房俊是个有原则的官员,但这并不意味着非得当着皇帝的面前一味的“头铁”,如魏徵那般只知谏言从不妥协。什么时候溜舔,什么时候硬刚,房俊心里清清楚楚,拿捏得十分娴熟。
一个成熟的官员,既要在上司面前展现自己的办事能力和价值,更要懂得去维系与上司之间的私人关系。
“公是公私是私”这句话其实跟“勤劳能够致富”一样没什么分别,都是古往今来最大的谎言,生活会告诉你,谁信了,谁倒霉……
房俊起身,后退三步,然后转身走向门口。
李二陛下拈起茶杯,想起一事,又说道:“去太史局找李淳风,让他给你择一个黄道吉日,准备准备便将那位新罗公主娶回府中去吧。”
房俊脚步一顿,他都差点忘了这事儿……
想了想,站住脚步,转过身来,一揖及地:“微臣不敢自比圣贤,但府中妻妾和谐美满,心愿已足,实在是难以再行纳妾。况且那新罗公主身份高贵,正值二八年华,如今身居长安,若是委屈嫁给微臣为妾,恐怕不仅坊市之间谣言四起,即便是周边邻国,亦会多有恐慌,还请陛下收回成命。

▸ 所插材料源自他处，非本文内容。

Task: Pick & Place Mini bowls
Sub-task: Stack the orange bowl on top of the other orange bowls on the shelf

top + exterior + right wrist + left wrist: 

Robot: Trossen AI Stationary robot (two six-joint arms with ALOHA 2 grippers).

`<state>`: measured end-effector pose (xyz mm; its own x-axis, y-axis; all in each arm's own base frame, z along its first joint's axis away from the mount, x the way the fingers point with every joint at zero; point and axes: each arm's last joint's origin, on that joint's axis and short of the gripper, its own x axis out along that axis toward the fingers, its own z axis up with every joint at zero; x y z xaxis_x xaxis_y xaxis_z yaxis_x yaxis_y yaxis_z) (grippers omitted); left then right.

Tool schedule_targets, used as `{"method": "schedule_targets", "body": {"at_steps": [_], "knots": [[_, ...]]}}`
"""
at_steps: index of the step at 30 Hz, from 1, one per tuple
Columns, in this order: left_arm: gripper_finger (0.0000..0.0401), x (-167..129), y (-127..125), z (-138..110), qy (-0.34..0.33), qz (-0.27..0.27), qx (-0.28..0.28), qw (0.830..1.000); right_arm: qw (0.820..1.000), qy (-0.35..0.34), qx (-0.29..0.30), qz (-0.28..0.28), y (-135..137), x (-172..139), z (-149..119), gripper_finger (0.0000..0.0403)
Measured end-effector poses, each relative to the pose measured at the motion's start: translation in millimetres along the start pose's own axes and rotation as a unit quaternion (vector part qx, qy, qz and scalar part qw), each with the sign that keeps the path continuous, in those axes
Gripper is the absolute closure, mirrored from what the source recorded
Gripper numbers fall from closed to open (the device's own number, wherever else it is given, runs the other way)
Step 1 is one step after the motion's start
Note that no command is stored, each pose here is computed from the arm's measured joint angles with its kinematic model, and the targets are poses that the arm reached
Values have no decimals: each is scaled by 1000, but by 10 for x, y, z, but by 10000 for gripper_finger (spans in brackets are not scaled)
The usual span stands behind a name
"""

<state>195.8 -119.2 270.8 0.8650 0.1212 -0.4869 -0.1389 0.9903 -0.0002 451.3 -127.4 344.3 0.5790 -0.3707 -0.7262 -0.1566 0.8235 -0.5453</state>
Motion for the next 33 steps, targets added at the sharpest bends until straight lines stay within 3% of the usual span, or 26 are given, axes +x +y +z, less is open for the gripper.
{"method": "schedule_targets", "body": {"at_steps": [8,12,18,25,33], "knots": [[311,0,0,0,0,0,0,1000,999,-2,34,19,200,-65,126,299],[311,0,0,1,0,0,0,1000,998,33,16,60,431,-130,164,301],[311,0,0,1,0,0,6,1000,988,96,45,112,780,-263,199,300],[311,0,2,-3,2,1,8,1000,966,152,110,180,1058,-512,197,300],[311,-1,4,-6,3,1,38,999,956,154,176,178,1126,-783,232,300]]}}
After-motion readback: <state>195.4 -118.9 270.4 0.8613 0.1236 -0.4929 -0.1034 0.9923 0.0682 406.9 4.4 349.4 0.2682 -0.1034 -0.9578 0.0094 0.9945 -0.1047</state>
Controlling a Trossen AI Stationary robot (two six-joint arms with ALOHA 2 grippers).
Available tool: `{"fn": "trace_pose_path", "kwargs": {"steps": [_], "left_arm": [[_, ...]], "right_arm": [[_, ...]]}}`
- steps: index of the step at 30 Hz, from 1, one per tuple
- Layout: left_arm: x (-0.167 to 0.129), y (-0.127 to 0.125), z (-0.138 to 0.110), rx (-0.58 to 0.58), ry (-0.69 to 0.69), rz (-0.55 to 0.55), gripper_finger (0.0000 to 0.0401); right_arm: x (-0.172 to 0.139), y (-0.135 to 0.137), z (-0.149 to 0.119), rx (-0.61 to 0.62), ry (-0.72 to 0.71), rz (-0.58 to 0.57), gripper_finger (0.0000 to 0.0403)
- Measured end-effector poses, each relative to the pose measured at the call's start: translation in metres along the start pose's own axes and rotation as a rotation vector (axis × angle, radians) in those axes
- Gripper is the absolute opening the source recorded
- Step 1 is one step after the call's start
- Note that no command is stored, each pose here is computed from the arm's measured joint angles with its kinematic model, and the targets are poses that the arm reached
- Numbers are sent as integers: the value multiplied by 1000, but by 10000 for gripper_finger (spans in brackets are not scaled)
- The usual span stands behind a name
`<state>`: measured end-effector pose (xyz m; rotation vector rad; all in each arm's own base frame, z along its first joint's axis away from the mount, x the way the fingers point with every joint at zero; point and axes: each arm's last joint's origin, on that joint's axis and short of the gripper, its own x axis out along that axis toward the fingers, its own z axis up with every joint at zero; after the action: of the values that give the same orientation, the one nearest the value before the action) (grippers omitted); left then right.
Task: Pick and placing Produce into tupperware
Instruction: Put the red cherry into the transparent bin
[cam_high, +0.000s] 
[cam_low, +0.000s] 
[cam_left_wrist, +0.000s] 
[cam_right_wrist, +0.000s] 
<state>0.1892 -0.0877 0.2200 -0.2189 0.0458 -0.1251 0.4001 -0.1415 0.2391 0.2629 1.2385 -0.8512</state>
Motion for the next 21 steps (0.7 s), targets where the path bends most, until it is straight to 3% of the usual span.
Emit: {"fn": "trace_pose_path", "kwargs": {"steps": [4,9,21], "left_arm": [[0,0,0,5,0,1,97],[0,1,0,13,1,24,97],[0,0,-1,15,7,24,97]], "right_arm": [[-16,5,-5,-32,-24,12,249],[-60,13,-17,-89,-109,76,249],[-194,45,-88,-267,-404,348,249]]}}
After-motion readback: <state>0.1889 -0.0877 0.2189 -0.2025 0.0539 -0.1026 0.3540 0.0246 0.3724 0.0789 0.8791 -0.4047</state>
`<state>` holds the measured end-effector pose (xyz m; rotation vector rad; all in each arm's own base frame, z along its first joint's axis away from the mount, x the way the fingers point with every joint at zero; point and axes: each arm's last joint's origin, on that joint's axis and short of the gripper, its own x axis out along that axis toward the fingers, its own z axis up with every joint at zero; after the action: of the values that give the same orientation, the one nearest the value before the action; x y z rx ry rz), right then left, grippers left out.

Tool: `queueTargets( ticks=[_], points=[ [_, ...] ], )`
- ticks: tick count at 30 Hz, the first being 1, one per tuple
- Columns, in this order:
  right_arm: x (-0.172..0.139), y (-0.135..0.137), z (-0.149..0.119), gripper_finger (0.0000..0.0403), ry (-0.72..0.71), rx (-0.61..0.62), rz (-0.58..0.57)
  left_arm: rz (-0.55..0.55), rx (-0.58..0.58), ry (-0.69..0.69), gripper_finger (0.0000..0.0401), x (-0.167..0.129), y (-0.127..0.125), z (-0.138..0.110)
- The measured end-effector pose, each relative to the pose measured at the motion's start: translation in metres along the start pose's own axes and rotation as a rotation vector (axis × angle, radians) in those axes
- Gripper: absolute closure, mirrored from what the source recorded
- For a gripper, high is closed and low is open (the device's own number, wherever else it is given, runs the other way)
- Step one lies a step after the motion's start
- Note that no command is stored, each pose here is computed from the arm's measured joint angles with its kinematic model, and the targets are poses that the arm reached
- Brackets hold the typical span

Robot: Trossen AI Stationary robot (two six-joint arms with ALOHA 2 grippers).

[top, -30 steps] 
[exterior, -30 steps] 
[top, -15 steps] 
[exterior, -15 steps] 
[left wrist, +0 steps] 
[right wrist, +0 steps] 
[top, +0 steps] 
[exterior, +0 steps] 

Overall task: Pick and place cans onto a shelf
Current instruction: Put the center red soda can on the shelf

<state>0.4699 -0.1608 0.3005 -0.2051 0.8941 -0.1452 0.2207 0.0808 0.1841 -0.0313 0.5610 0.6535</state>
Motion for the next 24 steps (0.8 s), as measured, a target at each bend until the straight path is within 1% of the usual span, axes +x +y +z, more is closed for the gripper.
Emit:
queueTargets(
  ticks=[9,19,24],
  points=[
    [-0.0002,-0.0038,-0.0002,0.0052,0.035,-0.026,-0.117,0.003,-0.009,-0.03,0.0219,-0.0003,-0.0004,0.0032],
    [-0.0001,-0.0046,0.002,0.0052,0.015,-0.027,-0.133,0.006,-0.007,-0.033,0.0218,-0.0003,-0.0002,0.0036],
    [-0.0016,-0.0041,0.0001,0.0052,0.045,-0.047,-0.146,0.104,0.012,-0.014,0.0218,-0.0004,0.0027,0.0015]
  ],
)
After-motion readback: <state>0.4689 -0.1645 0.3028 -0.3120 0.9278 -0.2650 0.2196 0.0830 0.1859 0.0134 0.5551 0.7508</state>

”
他实在是不愿往府里纳妾了。
女人这东西的确招人稀罕,但过犹不及,喜欢哪个出去搞搞就是个,非得弄得家里莺莺燕燕争风吃醋,最终家宅不靖沸反盈天,智者所不为也。
李二陛下蹙着眉头:“高阳的意思?”
房俊忙道:“非也,高阳殿下端庄贤惠、温柔大气,焉能以此迁怒于微臣呢?只是微臣自忖功勋欠缺,学问浅薄,更当勤于陛下交托之政务,岂能沉浸于儿女情长、红粉温柔之中?故此,不敢受命也。”
这番话倒是令李二陛下有些意外,这棒槌几时这般谦虚了?
尤其是夸赞高阳“端庄贤惠、温柔大气”,净特么瞎扯,老子自己的闺女啥性格,老子自己不知道?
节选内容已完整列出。